Outdoor uses in this category are typically land-intensive uses that provide
continuous recreation or entertainment-oriented activities. They may take place in a
number of structures that are arranged together in an outdoor setting. Indoor uses
in this category may require larger indoor areas to accommodate equipment or
facilities for the proposed activity.
2. Examples
Examples include uses from the two subgroups listed below:
a. Outdoor: Campgrounds; commercial tennis and swimming facilities; drive-in
theaters; outdoor skating rinks; golf driving ranges; outdoor miniature golf
facilities; commercial amphitheaters; amusement parks; privately-owned active
sports facilities such as ball fields.
b. Indoor: Physical fitness centers; health clubs; gyms; bowling alleys; indoor
skating rinks; billiard halls; amusement arcades; indoor theaters; indoor play
parks.
3. Accessory Uses
Concessions; off-street parking; maintenance facilities.
4. Exceptions
a. Golf courses are considered Parks and Open Space.

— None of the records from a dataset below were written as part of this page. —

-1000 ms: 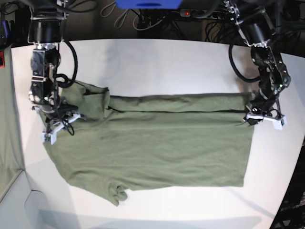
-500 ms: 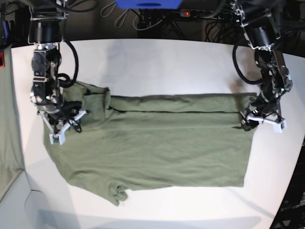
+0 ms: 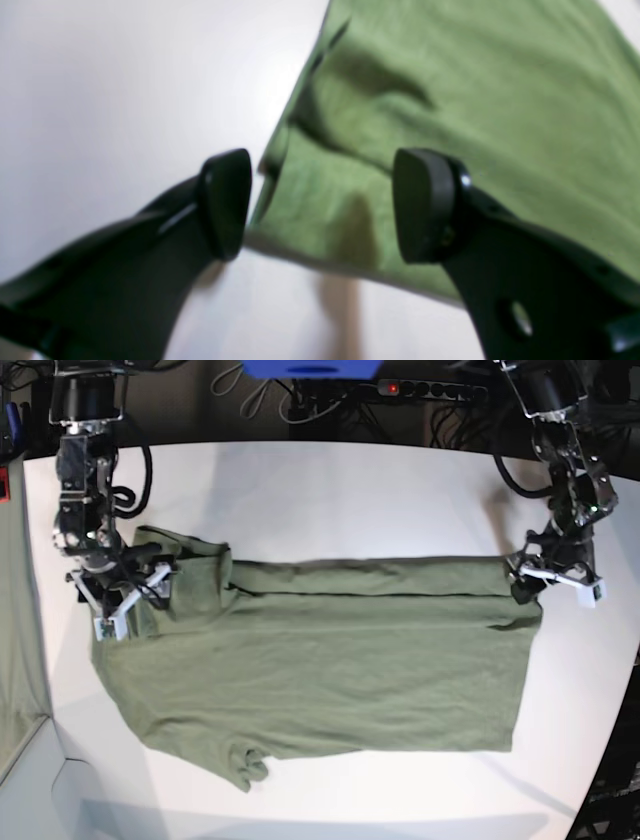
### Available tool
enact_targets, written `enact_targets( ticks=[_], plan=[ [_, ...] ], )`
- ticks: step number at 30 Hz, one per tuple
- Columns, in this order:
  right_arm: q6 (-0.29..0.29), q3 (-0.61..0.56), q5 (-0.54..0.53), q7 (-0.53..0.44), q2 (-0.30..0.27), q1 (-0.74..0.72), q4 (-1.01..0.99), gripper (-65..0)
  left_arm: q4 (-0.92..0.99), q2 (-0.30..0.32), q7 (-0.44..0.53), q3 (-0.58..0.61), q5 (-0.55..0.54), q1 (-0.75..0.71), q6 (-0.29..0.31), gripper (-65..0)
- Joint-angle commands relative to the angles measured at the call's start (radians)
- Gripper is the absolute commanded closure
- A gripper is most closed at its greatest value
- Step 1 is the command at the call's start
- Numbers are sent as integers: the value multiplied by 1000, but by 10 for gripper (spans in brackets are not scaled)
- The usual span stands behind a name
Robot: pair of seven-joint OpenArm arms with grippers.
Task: Layout the t-shirt on the table in an organized manner, then fold the t-shirt properly
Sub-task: 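Hold the folded edge with both grippers and adjust the grip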
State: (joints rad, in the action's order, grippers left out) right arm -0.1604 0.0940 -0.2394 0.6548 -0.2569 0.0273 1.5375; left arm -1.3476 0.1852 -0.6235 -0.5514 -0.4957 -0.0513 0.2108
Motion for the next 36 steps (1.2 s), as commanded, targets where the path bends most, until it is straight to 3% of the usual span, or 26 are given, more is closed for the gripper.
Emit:
enact_targets(
  ticks=[1,10,20,32,33,36],
  plan=[
    [-1,20,4,-22,-11,-3,34,-494,-5,15,23,-3,-10,14,8,-433],
    [-1,115,2,-17,-11,70,171,-493,10,15,23,6,1,34,8,-433],
    [-3,247,1,-16,-11,115,228,-497,153,17,23,4,1,57,8,-427],
    [-3,250,2,-26,-11,82,21,-492,155,17,24,4,1,58,8,-24],
    [-3,250,2,-28,-11,82,11,-492,156,17,24,3,1,58,8,0],
    [-3,250,4,-86,-11,82,-1,-492,156,17,24,3,1,58,8,-7]
  ],
)
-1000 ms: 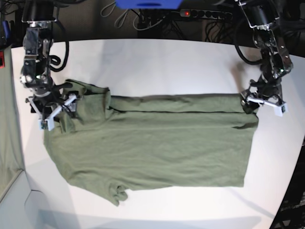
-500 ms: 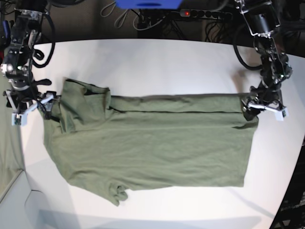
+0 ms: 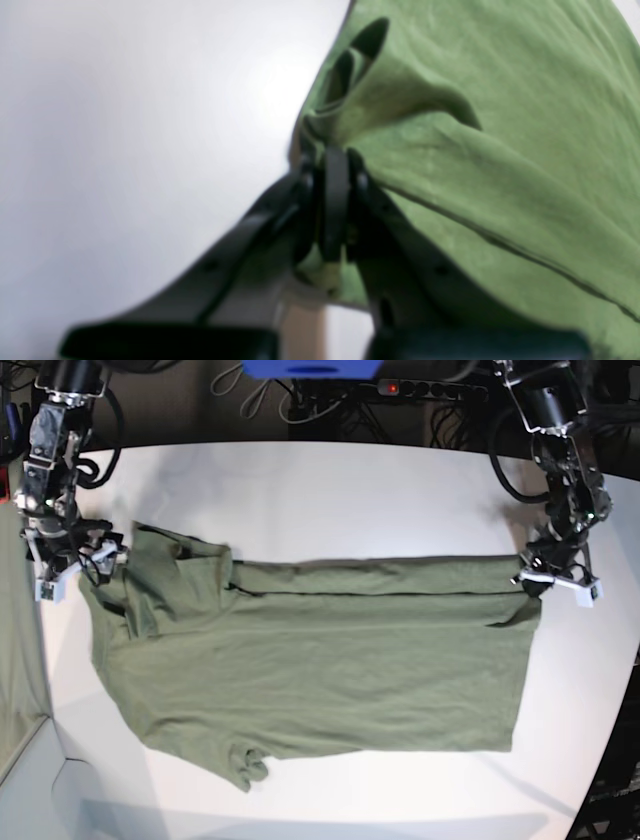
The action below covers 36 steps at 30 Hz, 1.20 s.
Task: Layout the t-shirt on the table in an organized manner, then fold the t-shirt properly
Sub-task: 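Hold the folded edge with both grippers and adjust the grip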
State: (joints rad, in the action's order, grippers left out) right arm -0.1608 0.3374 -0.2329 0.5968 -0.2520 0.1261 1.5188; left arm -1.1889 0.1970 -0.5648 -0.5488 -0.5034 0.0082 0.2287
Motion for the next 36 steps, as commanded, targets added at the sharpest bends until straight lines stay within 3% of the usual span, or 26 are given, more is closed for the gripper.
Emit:
enact_targets(
  ticks=[1,10,15,36],
  plan=[
    [-3,7,-3,-51,-16,-15,16,-492,-3,5,-34,-1,9,-1,-10,-3],
    [2,13,-4,-153,-16,-16,-65,-492,-3,5,-34,-1,9,-1,-10,-3],
    [2,75,-3,-180,23,-33,-77,-492,-3,5,-34,-1,9,-3,-10,-3],
    [2,82,-3,-177,38,-85,-180,-490,-1,3,-34,3,9,-3,-10,-3]
  ],
)
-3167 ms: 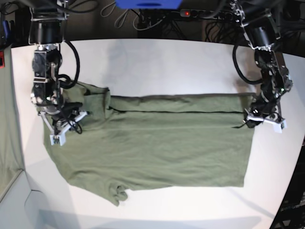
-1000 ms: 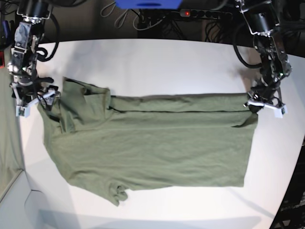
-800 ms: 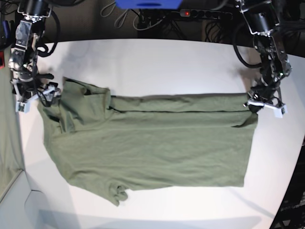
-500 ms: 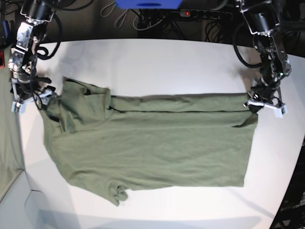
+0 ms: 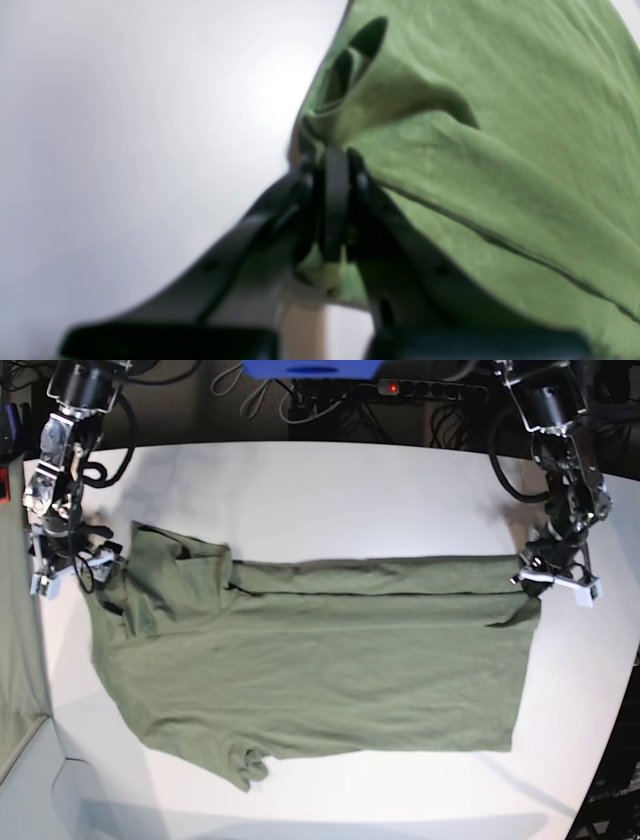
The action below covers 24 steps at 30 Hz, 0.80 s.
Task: Layout the t-shirt on the table in an organized manner, then fold the t-shirt properly
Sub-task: 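Hold the folded edge with both grippers and adjust the grip, then drag the folded shirt with both grippers away from the hem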
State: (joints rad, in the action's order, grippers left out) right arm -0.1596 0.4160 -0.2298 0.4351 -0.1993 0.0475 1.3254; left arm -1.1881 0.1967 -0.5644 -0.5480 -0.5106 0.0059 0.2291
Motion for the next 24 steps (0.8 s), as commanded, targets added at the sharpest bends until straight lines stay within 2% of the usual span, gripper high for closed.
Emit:
enact_targets(
  ticks=[1,3,6,14,20,24],
  plan=[
    [1,4,-6,-17,-15,-7,13,-489,-2,4,-35,3,16,-1,-10,-3],
    [1,4,-6,-17,-13,-8,13,-457,-2,4,-35,3,16,-1,-10,-3],
    [1,4,-6,-15,-13,-8,13,-362,-2,4,-35,3,16,-1,-10,-3],
    [1,4,-6,-11,-13,-1,13,-9,-3,4,-35,3,11,-4,-10,-3],
    [-4,8,-6,92,-19,10,52,0,-63,4,-47,-4,4,-37,-10,-3],
    [-4,5,-6,107,-19,59,148,0,-144,4,-49,-4,4,-94,-10,-3]
  ],
)
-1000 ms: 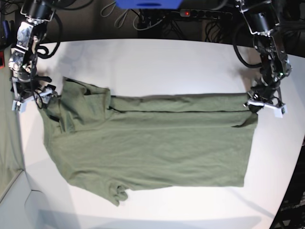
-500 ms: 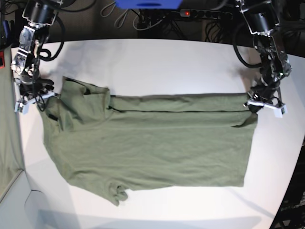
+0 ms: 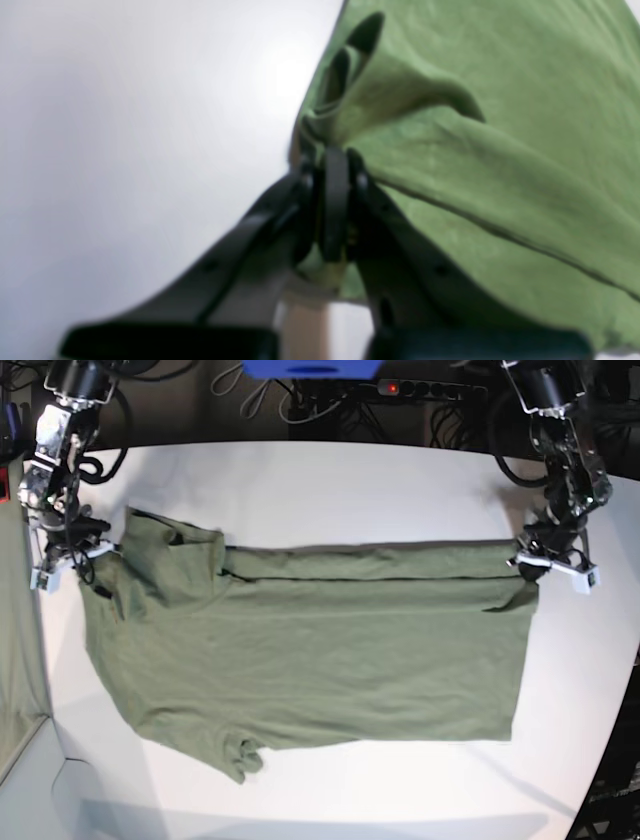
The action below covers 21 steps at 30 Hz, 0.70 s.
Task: Layout the t-shirt on the table in an organized manner, then fold the t-shirt properly
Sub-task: 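Drag the folded shirt with both grippers away from the hem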
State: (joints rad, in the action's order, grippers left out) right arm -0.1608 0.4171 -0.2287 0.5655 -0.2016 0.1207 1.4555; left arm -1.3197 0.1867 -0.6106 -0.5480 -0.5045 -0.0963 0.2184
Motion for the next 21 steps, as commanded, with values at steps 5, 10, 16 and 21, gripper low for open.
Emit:
enact_targets(
  ticks=[5,10,16,21],
  plan=[
    [-3,3,-7,-22,-16,52,170,0,-131,14,-2,-5,-4,-64,0,-3],
    [-3,3,-7,-22,-20,70,261,0,-202,27,-2,-5,-105,-82,-4,-3],
    [-3,-17,-7,29,-71,21,281,0,-228,86,-4,-5,-219,-47,-10,-3],
    [-3,-19,-7,98,-86,-3,279,0,-240,101,-85,-19,-240,-9,-10,-3]
  ],
)
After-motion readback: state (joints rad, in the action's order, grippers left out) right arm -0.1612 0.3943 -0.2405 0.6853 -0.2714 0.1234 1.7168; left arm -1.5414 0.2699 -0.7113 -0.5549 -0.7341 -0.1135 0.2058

b. Commercial art galleries are classified as Sales-Oriented Retail.
c. Private lodges and clubs are classified as Religious/Private Group Assembly.
d. Uses of a public, nonprofit, or charitable nature, such as community centers,
libraries and museums are considered Community Service.
e. Establishments featuring nude dancing are considered an Adult Business Use.
D. Commercial Parking Uses
1. Characteristics
Commercial parking facilities provide parking that is not accessory to a specific use. A
fee mayor may not be charged. A facility that provides both accessory parking for a
specific use and regular fee parking for people not connected to the use is also
classified as Commercial Parking.
2. Examples
Municipal parking facilities; short term and long term fee parking facilities;
commercial shuttle parking facilities; mixed parking lots (partially for a specific use,
partly for rent to others).
E. Eating and Drinking Establishments
1. Characteristics
Establishments where the principal activity is the dispensing and consumption of
prepared food and/or beverages. Depending on the type of establishment, food
and/or beverages may be consumed on or off of the premises. These uses may vary
with regard to traffic generation, congestion, and the potential for off-site impacts.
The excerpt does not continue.